Your task: From the listing below, copy each line that contains the word "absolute".

Extracted material:
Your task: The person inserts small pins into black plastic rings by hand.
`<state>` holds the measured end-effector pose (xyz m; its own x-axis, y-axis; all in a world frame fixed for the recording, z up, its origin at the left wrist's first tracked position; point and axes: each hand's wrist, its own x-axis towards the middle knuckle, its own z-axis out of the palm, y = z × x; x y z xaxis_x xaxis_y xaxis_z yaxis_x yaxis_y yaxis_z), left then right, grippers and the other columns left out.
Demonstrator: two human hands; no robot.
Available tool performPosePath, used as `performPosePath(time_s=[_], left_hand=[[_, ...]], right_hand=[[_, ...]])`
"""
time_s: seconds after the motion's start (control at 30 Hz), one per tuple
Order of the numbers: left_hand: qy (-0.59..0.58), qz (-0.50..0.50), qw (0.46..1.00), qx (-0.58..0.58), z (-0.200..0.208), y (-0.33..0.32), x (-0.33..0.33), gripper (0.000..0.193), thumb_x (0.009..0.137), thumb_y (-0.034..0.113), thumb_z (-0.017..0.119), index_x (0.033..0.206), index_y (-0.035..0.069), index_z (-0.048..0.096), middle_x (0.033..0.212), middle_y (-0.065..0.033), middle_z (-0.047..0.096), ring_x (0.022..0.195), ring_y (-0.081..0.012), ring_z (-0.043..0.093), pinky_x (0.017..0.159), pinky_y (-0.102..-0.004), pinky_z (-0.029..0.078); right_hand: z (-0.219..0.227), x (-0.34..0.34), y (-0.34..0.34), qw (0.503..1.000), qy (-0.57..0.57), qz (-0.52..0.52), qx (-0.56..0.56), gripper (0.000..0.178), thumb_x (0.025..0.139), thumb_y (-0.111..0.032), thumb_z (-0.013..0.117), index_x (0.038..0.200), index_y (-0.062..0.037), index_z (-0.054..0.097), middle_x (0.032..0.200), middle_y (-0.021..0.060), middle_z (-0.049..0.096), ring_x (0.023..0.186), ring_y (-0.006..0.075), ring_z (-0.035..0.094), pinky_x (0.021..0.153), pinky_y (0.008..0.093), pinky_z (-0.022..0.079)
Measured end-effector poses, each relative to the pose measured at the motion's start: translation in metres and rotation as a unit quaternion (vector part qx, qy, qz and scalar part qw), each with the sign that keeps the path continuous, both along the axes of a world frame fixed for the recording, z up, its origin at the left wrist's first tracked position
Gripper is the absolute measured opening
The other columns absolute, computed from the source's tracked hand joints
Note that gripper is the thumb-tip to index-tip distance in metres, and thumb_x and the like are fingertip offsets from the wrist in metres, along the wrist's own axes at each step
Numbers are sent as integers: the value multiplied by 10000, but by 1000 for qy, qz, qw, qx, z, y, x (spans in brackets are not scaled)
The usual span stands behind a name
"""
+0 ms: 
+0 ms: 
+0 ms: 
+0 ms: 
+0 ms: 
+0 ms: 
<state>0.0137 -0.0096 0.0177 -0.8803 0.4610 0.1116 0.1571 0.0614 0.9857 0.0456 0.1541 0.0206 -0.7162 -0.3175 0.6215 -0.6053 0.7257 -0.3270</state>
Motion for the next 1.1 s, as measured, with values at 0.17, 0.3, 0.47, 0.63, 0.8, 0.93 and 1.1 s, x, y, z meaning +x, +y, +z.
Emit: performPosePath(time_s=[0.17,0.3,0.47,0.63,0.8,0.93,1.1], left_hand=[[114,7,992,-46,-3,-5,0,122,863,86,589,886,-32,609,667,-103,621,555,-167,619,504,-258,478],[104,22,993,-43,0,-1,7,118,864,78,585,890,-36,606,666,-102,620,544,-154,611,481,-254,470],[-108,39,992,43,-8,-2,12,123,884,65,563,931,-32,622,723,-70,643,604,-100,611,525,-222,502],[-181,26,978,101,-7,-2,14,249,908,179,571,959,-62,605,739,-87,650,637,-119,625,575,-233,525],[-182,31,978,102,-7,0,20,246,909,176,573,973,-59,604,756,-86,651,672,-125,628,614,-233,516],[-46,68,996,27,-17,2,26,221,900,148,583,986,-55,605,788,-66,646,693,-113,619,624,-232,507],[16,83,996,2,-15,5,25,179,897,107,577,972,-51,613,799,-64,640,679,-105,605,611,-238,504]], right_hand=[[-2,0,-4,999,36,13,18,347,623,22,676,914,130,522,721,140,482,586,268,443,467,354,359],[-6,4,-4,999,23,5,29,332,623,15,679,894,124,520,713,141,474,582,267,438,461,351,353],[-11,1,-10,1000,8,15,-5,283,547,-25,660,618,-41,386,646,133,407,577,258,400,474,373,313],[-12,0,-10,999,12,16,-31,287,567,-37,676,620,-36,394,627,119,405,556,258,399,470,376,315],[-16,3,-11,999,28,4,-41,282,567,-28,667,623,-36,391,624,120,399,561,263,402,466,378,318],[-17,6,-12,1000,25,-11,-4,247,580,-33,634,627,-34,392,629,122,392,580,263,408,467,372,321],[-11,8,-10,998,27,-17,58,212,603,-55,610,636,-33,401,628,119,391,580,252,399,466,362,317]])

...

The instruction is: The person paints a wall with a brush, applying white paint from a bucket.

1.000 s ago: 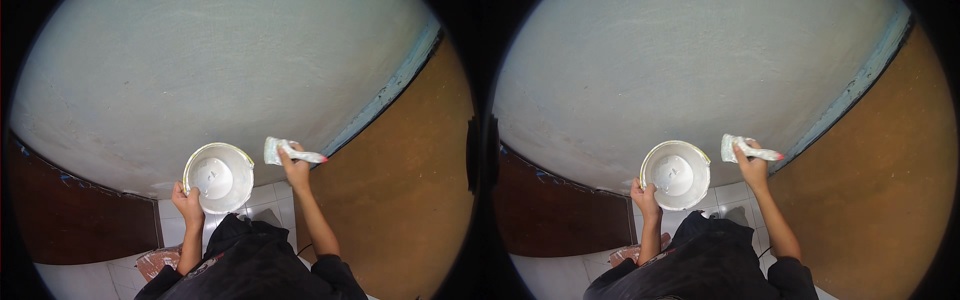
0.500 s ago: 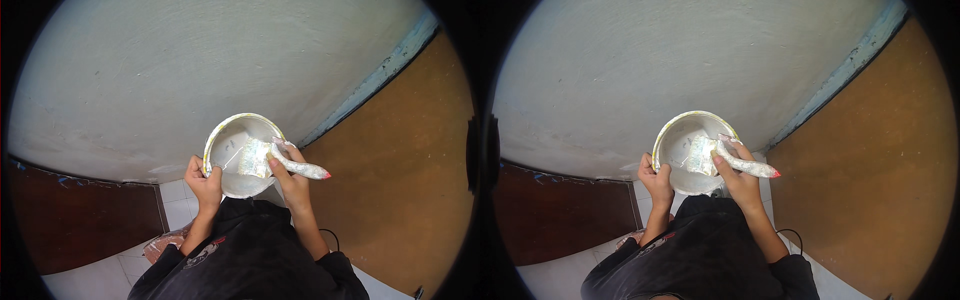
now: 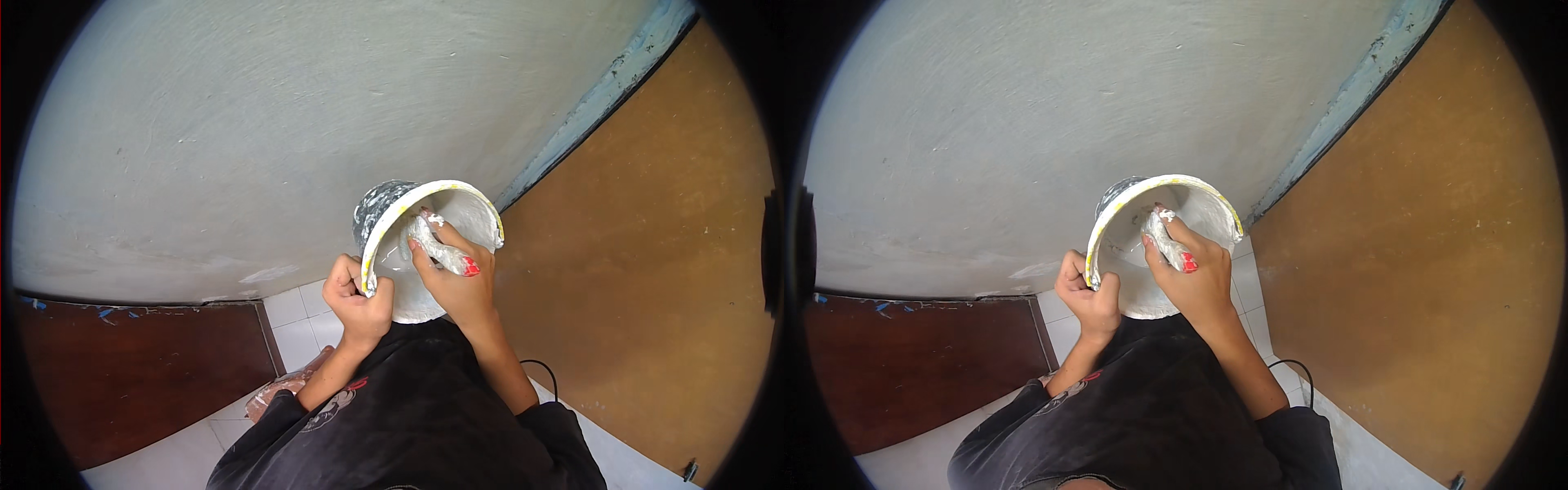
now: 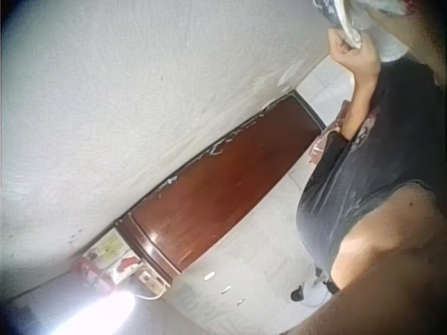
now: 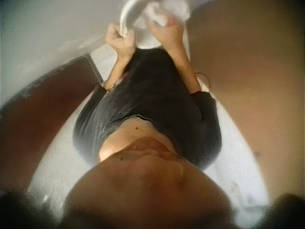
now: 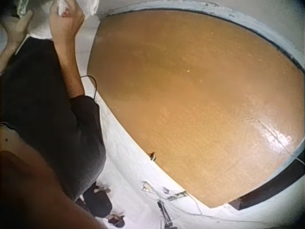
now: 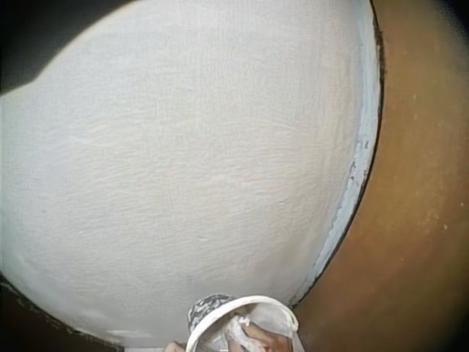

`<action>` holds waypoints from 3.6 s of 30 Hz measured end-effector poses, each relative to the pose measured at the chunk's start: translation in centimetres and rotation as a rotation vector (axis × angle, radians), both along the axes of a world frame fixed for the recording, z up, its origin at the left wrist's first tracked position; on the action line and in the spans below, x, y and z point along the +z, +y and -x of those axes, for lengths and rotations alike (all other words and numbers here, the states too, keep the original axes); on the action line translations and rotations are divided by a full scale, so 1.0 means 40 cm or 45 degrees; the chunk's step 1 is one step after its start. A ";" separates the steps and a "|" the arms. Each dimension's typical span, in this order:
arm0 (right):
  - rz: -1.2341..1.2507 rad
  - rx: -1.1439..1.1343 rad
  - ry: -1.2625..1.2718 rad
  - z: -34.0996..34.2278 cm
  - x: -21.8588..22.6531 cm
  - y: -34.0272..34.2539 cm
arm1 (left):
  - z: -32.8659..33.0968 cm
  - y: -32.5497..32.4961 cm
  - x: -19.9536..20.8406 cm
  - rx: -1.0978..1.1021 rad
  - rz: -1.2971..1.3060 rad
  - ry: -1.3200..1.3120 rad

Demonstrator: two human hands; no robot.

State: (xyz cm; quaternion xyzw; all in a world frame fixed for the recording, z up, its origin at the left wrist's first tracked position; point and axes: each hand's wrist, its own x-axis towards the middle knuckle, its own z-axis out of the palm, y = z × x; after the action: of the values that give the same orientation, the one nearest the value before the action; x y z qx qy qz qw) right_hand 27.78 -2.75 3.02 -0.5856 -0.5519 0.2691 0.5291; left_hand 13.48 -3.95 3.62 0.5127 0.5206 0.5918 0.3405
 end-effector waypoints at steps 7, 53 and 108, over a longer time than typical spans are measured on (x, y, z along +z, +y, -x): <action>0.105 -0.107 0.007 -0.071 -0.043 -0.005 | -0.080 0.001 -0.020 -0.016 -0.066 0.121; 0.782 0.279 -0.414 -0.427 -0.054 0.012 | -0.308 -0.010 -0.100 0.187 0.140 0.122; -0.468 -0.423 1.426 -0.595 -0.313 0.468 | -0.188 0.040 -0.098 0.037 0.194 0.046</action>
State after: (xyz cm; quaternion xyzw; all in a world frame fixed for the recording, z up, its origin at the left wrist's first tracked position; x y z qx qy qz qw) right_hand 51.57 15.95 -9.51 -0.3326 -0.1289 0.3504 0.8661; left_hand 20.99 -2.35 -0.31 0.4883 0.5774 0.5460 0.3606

Task response:
Gripper is the absolute measured opening
The other columns absolute, computed from the source's tracked hand joints

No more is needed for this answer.